Figure 5. Cisplatin downregulates Par-4 in a dose- and proteasome-dependent manner. (a) Western blots showing Par-4 expression levels in TRIM21-transfected HCT-116 cells over time at different doses of cisplatin. Cisplatin doses are in units of μg/ml. Time is in units of hours. Actin is shown as a loading control. (b) HCT-116 cells were transfected with or without TRIM21 expression plasmid for 48 hrs, then treated with the indicated doses of cisplatin in μg/ml for 24 hrs, and with or without 10 μM MG132. Blot shows Par-4 expression levels, and actin is shown as a loading control.

Figure 6. Cisplatin downregulates Par-4 in both the cytoplasmic and nuclear compartments. HCT-116 cells were either transfected with plasmid encoding TRIM21 or control plasmid for 48 hrs and treated with or without 3.75 μg/ml of cisplatin. Then, nuclear-cytoplasmic fractionation was performed and Par-4 and TRIM21 levels were examined by Western blotting, with Lamin A/B and β-tubulin serving as markers validating the integrity of the fractionation.

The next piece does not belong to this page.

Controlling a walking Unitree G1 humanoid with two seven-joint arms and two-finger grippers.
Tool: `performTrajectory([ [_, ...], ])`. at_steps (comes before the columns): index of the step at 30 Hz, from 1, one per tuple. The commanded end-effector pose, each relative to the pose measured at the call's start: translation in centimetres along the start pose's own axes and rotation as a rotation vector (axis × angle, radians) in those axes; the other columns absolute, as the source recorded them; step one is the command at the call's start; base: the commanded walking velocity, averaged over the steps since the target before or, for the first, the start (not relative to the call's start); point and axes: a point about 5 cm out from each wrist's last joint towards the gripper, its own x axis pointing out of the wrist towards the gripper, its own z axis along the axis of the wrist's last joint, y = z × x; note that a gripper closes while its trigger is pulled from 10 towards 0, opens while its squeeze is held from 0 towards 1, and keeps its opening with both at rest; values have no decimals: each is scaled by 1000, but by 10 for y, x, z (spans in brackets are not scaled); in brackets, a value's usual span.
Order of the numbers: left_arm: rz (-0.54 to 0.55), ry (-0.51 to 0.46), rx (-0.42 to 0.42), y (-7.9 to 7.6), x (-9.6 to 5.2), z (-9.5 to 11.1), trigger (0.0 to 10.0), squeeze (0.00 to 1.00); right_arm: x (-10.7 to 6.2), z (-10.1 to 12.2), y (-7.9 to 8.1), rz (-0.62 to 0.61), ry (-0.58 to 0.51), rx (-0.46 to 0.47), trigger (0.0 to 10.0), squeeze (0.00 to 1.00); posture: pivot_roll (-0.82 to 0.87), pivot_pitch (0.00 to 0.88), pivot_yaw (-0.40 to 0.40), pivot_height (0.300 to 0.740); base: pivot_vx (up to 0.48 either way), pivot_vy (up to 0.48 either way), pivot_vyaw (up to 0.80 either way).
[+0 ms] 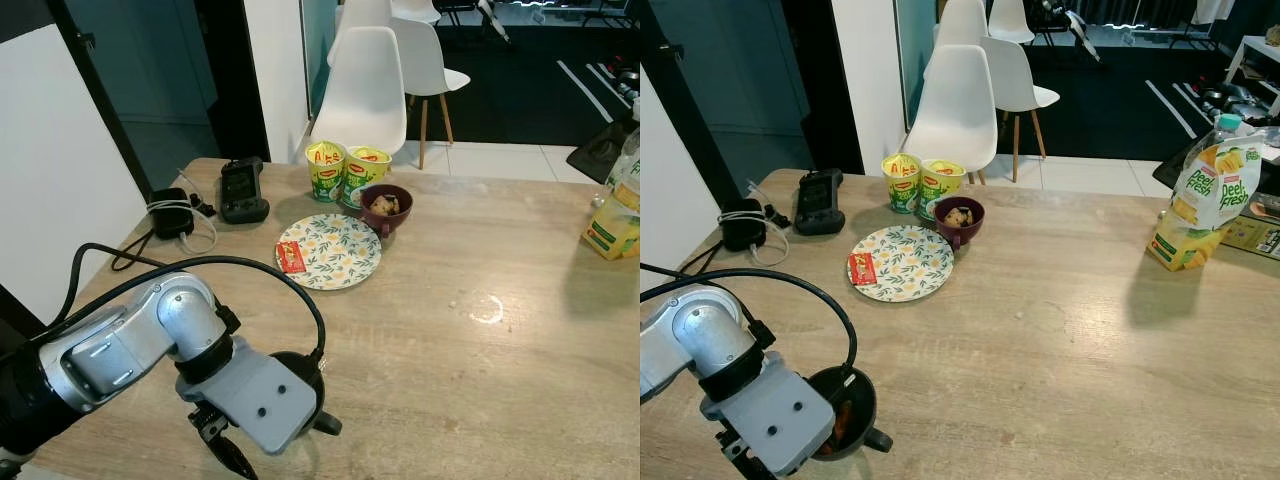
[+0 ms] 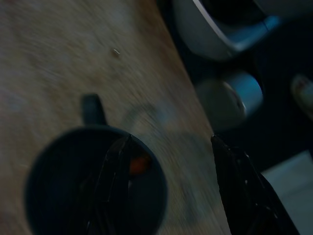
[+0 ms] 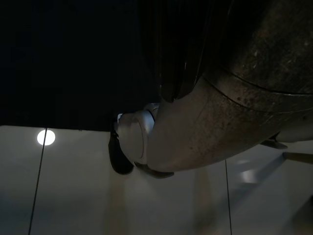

Figure 7. Cisplatin downregulates Par-4 in pancreatic cancer cells. Pancreatic cancer cell lines were either transfected with TRIM21 plasmid or control plasmid for 48 hrs, and then treated with increasing concentrations of cisplatin for 24 hrs. Cisplatin doses are in units of μg/ml. Western blots showing Par-4 expression are shown with actin as a loading control. Western blots validating TRIM21 overexpression are also included. (a) BxPc-3 (b) MiaPaca-2 (c) AsPc-1.

Figure 8. TRIM21 is a potential therapeutic target in colon and pancreatic cancer. (a) HCT-116 cells were either transfected with a plasmid encoding TRIM21 or control plasmid for 48 hrs, and then treated with increasing doses of cisplatin for 24 hrs, and viability was assessed by MTT assay. Viability is plotted as a percentage of control samples. Asterisks indicate statistically significant differences in viability between TRIM21 and control transfected cells. (b) Panc-1 cells were either transfected with a plasmid encoding Par-4 or control plasmid for 48 hrs, and then treated with increasing doses of cisplatin. Cisplatin doses are shown in units of μg/ml. Levels of PARP and Par-4 levels were examined by Western blotting. Percentage of cleaved PARP, as determined by densitometric analysis, is shown below the blots. Kaplan-Meier survival curves showing overall survival, Fig. 8c, and progression-free survival, Fig. 8d, of a cohort of pancreatic cancer patients stratified by TRIM21 mRNA expression levels. Data was obtained.